Sort through the material below and copy each line with "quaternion".

Start of COLLECTED DATA

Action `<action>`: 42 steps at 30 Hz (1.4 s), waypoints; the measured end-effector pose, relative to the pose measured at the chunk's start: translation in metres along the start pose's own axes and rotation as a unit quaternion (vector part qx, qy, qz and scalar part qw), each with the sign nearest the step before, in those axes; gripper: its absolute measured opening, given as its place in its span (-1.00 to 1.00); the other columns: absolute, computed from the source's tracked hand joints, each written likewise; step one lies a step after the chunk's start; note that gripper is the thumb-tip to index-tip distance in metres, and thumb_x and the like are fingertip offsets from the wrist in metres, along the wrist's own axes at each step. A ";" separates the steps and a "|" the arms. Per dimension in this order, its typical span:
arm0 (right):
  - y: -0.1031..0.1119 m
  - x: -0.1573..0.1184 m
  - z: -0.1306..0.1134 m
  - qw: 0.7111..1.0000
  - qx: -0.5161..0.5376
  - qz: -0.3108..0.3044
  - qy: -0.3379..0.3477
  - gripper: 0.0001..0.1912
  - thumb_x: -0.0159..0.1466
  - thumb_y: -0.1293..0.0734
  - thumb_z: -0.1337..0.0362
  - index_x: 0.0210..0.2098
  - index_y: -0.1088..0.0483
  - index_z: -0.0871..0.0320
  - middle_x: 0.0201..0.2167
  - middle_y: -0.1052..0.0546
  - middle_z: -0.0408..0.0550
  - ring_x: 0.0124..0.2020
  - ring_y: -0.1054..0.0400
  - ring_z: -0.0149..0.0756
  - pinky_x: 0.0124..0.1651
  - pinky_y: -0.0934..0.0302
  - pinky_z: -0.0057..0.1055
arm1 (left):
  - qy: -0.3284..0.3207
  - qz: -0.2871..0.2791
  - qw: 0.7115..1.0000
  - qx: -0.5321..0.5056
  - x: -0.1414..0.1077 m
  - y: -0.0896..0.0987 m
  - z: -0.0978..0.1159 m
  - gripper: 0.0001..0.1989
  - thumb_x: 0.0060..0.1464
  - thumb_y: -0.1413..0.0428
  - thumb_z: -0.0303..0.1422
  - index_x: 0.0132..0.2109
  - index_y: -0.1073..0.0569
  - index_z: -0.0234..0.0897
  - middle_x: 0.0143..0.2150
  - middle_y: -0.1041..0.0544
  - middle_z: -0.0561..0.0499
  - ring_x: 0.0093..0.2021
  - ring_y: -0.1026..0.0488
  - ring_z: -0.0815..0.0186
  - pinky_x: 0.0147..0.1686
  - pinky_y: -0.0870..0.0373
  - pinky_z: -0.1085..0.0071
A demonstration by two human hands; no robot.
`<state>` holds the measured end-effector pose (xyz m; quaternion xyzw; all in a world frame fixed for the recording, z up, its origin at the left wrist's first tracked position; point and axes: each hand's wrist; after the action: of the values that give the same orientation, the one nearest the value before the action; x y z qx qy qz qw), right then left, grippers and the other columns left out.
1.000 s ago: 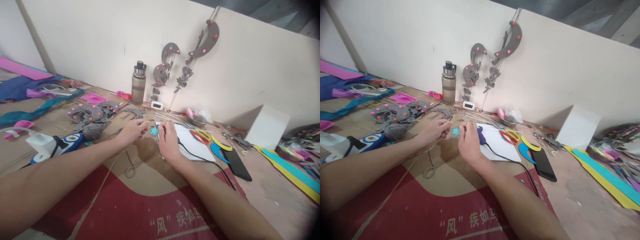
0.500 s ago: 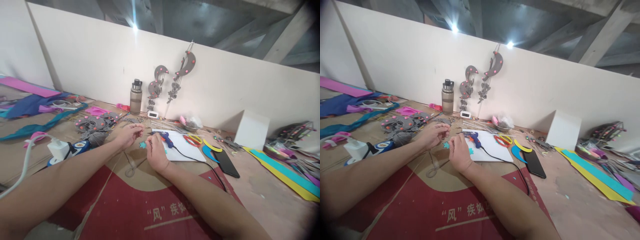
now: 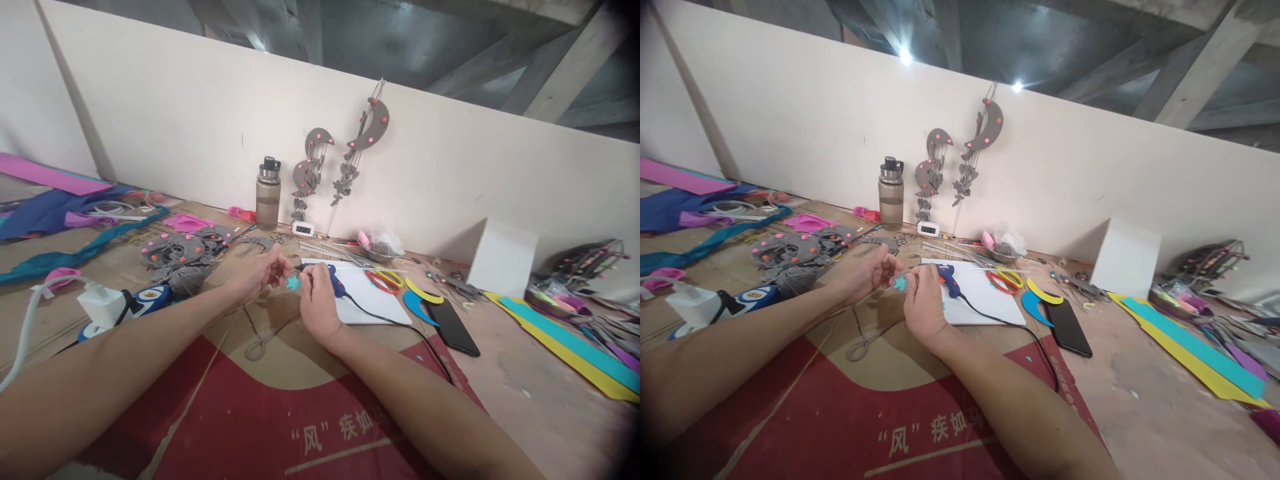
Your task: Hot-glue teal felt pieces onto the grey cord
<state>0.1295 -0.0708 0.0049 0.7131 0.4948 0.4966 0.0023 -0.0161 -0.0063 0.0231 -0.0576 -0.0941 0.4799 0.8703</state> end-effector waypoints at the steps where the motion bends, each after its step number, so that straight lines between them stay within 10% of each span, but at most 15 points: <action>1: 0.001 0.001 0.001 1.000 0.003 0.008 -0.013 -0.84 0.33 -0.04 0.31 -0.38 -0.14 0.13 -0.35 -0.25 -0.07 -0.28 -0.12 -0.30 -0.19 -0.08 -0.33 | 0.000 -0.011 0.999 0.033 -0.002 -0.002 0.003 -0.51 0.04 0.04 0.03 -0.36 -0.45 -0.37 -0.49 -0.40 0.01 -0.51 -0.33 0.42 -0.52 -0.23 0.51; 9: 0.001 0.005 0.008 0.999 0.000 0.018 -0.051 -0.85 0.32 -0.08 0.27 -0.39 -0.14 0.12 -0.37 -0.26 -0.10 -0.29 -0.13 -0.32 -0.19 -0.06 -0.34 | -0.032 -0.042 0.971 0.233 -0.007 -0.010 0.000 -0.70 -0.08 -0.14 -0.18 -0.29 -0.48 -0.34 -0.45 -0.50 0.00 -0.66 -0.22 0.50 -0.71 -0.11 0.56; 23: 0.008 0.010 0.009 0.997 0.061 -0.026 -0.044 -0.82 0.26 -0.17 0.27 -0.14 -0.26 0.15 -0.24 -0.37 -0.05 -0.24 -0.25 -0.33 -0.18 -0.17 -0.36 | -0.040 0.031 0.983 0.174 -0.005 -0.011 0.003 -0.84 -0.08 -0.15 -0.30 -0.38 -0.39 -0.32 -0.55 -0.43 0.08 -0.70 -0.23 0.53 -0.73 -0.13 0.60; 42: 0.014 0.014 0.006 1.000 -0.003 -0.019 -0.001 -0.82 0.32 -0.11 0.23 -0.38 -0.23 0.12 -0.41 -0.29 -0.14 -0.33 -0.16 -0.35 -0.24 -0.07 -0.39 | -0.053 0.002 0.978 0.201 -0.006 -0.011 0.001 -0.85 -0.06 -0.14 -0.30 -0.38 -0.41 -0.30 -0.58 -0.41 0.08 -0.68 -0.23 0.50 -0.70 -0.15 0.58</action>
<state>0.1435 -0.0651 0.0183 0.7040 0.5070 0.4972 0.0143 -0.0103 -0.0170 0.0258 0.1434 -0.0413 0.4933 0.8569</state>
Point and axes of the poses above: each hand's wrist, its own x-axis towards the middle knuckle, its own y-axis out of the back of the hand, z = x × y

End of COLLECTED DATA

RESULT OF THE EXERCISE
Action `<action>`: 42 steps at 30 Hz (1.4 s), waypoints; the measured end-effector pose, relative to the pose measured at the chunk's start: translation in metres along the start pose's own axes and rotation as a unit quaternion (vector part qx, qy, qz and scalar part qw), each with the sign nearest the step before, in those axes; gripper: its absolute measured opening, given as its place in its span (-1.00 to 1.00); the other columns: absolute, computed from the source's tracked hand joints, each written likewise; step one lies a step after the chunk's start; note that gripper is the thumb-tip to index-tip distance in metres, and thumb_x and the like are fingertip offsets from the wrist in metres, along the wrist's own axes at each step. A ";" separates the steps and a "|" the arms. Per dimension in this order, its typical span:
`<state>` holds the measured end-effector pose (xyz m; quaternion xyzw; all in a world frame fixed for the recording, z up, its origin at the left wrist's first tracked position; point and axes: each hand's wrist; after the action: of the values that give the same orientation, the one nearest the value before the action; x y z qx qy qz qw), right then left, grippers and the other columns left out.

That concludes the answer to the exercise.